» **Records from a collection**
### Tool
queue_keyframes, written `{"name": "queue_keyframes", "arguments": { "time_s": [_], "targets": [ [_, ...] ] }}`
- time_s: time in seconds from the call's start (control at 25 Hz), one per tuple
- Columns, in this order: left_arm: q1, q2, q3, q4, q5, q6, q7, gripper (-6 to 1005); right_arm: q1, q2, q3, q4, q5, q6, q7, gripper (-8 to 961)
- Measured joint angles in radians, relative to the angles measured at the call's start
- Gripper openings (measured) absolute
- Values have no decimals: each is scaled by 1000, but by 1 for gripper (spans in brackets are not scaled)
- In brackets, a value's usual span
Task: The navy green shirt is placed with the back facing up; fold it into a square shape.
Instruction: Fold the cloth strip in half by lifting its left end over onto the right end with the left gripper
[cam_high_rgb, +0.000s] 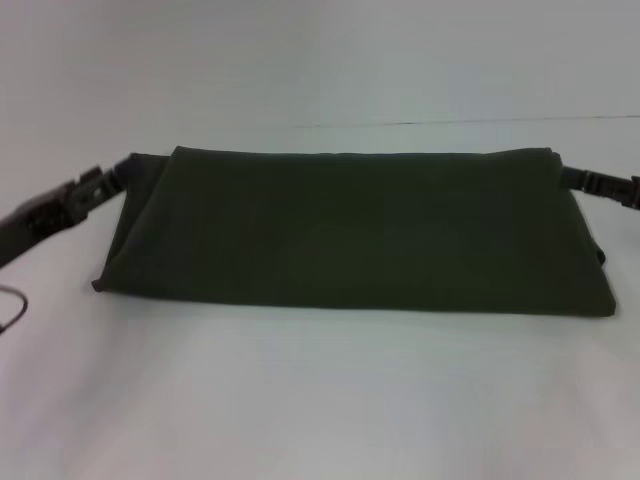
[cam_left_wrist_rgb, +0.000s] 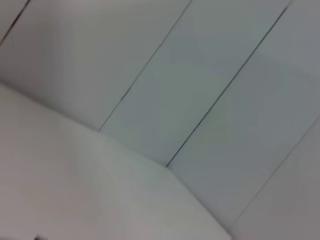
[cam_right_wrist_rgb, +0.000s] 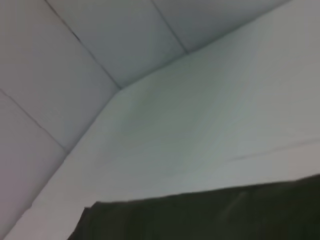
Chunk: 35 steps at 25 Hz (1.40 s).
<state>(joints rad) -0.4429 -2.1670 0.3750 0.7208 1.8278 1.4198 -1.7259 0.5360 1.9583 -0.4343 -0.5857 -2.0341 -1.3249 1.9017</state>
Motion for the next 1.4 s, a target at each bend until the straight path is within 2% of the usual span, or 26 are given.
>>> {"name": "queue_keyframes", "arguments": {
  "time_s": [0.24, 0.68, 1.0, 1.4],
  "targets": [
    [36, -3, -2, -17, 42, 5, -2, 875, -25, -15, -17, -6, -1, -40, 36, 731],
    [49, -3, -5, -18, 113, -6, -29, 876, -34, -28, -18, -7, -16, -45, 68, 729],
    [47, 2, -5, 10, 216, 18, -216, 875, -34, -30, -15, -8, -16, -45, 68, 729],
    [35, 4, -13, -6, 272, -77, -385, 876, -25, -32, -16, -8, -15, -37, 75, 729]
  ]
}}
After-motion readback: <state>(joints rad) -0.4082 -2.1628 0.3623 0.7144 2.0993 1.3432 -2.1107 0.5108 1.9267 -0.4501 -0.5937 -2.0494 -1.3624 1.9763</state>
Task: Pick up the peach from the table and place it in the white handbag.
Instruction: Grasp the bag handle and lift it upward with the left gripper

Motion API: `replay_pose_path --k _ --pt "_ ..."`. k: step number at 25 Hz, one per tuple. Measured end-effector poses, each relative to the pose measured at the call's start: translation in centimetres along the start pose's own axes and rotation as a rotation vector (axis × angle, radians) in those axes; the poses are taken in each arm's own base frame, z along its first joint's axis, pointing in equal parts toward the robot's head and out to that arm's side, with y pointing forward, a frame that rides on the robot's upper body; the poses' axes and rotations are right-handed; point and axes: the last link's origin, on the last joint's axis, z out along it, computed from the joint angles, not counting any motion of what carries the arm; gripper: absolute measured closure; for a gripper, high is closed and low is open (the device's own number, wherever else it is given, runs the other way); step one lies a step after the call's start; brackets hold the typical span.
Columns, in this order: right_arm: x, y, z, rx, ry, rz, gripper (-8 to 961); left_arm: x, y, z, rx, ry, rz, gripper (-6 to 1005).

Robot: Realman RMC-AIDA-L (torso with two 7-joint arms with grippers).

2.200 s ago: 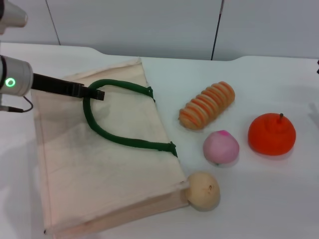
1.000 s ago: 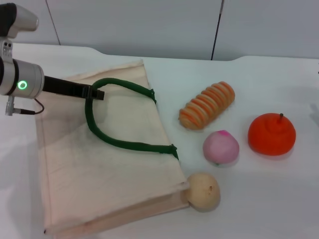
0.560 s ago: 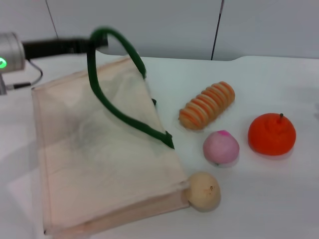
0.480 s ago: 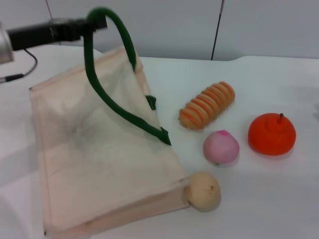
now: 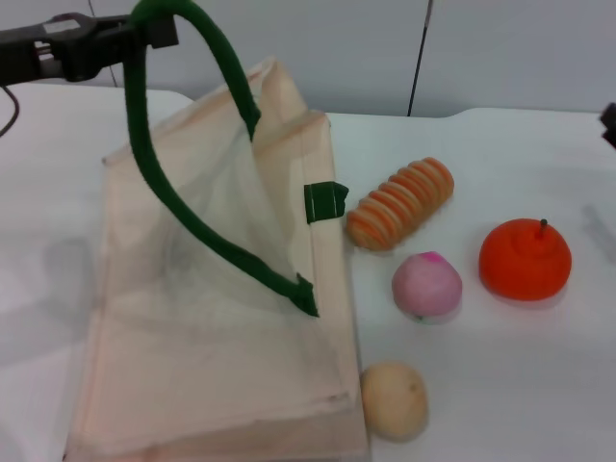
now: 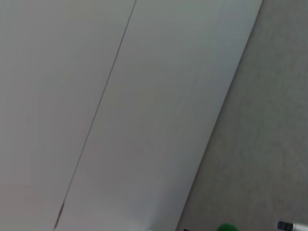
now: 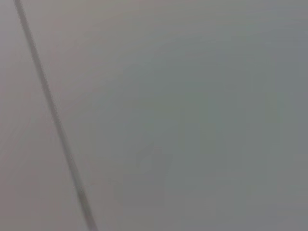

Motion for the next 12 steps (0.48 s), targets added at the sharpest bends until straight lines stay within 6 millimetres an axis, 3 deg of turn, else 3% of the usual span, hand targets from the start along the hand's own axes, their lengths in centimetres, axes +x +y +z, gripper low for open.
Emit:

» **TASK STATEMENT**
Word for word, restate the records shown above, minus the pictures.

» **ANSWER SECTION**
### Tool
queue_keyframes, written `{"name": "queue_keyframes", "arguments": { "time_s": [_], "targets": [ [_, ...] ] }}`
- time_s: time in seconds from the call's start (control at 25 Hz), one per tuple
- Columns, in this order: left_arm: q1, q2, q3, q4, q5, q6, q7, gripper (-6 to 1005); right_arm: q1, q2, q3, q4, q5, q6, q7, gripper (-8 to 961)
- Measured joint angles in radians, relative to the angles measured at the call's start
- Gripper openings (measured) absolute
- Values have no decimals: each is scaled by 1000, but by 1 for gripper (spans in brackets are not scaled)
- In brackets, a value's usual span
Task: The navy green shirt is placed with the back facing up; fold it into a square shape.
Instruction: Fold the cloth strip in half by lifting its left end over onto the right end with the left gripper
[cam_high_rgb, +0.000s] 
[cam_left_wrist_rgb, +0.000s] 
[cam_right_wrist_rgb, +0.000s] 
Chunk: 35 steps at 25 Hz (1.40 s).
<state>(joints rad) -0.4429 -2.1670 0.3750 0.7208 1.8278 1.4198 -1.7259 0.5360 1.9583 -0.4343 -0.5857 -2.0341 -1.3249 1.9017</state>
Motion for the next 1.4 s, a target at each bend until the straight path is within 2% of the usual span, or 26 are given.
>>> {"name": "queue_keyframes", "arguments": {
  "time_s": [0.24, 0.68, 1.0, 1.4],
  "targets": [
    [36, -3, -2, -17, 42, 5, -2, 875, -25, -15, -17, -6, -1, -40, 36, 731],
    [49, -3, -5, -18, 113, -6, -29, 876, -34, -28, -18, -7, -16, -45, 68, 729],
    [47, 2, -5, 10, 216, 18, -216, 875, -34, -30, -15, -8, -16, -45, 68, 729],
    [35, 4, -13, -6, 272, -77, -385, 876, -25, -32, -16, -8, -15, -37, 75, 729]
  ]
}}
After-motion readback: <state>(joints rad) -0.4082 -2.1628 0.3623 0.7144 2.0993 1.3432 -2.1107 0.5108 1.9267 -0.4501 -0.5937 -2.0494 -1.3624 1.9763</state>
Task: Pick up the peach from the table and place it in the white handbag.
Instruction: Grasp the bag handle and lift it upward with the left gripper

Motion API: `replay_pose_path --k _ --pt "_ ..."`. k: step number at 25 Hz, one per tuple. Measured end-effector poses, each relative to the pose measured at the call's start: translation in centimetres along the start pose's own axes and rotation as a rotation vector (axis × angle, radians) in those axes; the poses are taken in each arm's own base frame, z along its first joint's axis, pointing in equal parts toward the robot's head and out to that arm's side, with y pointing forward, a frame that rides on the robot's upper body; the poses' axes and rotations are right-handed; point and axes: the last link's origin, on the last joint's axis, z out along it, computed from the joint angles, not counting any motion of what carries the arm; gripper: absolute measured closure; for a gripper, high is closed and low is open (the device's own number, wherever else it is given, runs the other way); step one lies a step after the call's start; brackets hold the typical span.
Columns, in this order: right_arm: x, y, z, rx, ry, rz, gripper (-8 to 961); left_arm: x, y, z, rx, ry, rz, gripper (-6 to 1005).

Robot: Realman RMC-AIDA-L (torso with two 7-joint arms with grippers).

2.200 s ago: 
1.000 s ago: 
0.560 s ago: 
0.480 s ago: 
now: 
now: 
now: 

Motion for the next 12 steps (0.48 s), targets added at the sharpest bends until straight lines stay within 6 millimetres an axis, 3 deg of turn, else 3% of the usual span, hand targets from the start along the hand's own axes, their lengths in centimetres, axes +x +y +z, gripper low for open.
Emit:

The answer has nothing more to it.